Прагматика смысла и смысловой цикл. Одна из важных тенденций современной гуманитарной науки — замена онтологии прагматикой. В исследованиях, посвященных психологии смысла (например, см. Леонтьев, 1999), как нам кажется, пока такой перелом не произошел. Прагматика смысла зависит от того, как смысл встраивается в жизненный путь личности. В связи с этим представляется целесообразным ввести понятие смыслового цикла и разобрать способы обращения со смыслами в зависимости от стадии прохождения этого цикла. Так, в «досмысловой» период мы можем говорить об определенной поисковой активности. Это сопровождается разного рода экспериментированием и соотнесением поиска со структурой личности и индивидуальным стилем.
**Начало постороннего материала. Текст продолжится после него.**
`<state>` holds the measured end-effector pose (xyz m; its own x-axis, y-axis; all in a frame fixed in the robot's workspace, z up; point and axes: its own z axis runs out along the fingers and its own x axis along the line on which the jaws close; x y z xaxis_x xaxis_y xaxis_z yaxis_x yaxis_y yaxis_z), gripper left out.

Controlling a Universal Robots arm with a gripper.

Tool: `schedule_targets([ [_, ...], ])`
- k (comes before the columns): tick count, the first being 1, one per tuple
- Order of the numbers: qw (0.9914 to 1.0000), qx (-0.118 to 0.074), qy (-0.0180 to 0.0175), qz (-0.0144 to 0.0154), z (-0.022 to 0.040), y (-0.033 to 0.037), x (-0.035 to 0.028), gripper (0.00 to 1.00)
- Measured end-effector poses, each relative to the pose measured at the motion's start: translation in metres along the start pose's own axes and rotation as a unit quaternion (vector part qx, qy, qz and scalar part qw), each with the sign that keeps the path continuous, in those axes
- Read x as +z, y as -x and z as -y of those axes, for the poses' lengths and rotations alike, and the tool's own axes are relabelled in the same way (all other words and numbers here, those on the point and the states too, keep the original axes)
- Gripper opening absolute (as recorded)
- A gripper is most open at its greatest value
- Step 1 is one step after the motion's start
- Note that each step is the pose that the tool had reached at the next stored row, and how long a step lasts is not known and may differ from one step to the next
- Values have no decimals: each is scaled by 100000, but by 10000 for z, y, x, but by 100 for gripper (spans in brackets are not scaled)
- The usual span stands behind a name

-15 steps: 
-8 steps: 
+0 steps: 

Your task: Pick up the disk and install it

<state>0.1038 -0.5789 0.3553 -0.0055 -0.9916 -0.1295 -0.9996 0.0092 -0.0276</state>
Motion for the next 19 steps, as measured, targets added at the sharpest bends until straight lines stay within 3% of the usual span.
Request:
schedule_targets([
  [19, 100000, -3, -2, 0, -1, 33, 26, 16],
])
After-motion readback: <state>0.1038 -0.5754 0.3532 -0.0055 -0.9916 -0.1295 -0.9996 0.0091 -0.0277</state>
Следующий этап смыслового цикла связан с его обретением. Эта ситуация подробно описана у Д.А. Леонтьева, который представляет шесть механизмов порождения смысла {Леонтьев, 1999, с. 135—138). Прагматика «обхождения» со смыслом — задача следующего этапа. Мы выделяем здесь следующие важные процессы: легитимация, доктринальное расширение, аттрактивизация, предъявление другим. Привлекательность концепта смысла в значительной степени определяется его богатством. Различные аспекты этого концепта взаимно усиливают друг друга.
В данной статье мы приблизительно представили картину богатства смыслов концепта «смысл» и полагаем, что возможностей этого богатства не исчерпали, разнообразие концептуальной картины требует многочисленных оговорок и уточнений. Мы считаем данный текст, составленный скорее в эссеистской манере, не более чем предварительным сообщением на эту тему.
Литература
Бодрийяр Ж. Соблазн. М.: Ad Marginem, 2000.
Выготский Л. С. Психология искусства. 3-е изд. М.: Искусство, 1986.
Голосовкер Я.Э. Засекреченный секрет. Философская проза. Томск: Водолей, 1998.
Леонтьев Д.А. Психология смысла: природа, строение и динамика смысловой реальности. М.: Смысл, 1999.
Шопенгауэр А. Об интересном. М.: Олимп, 1997.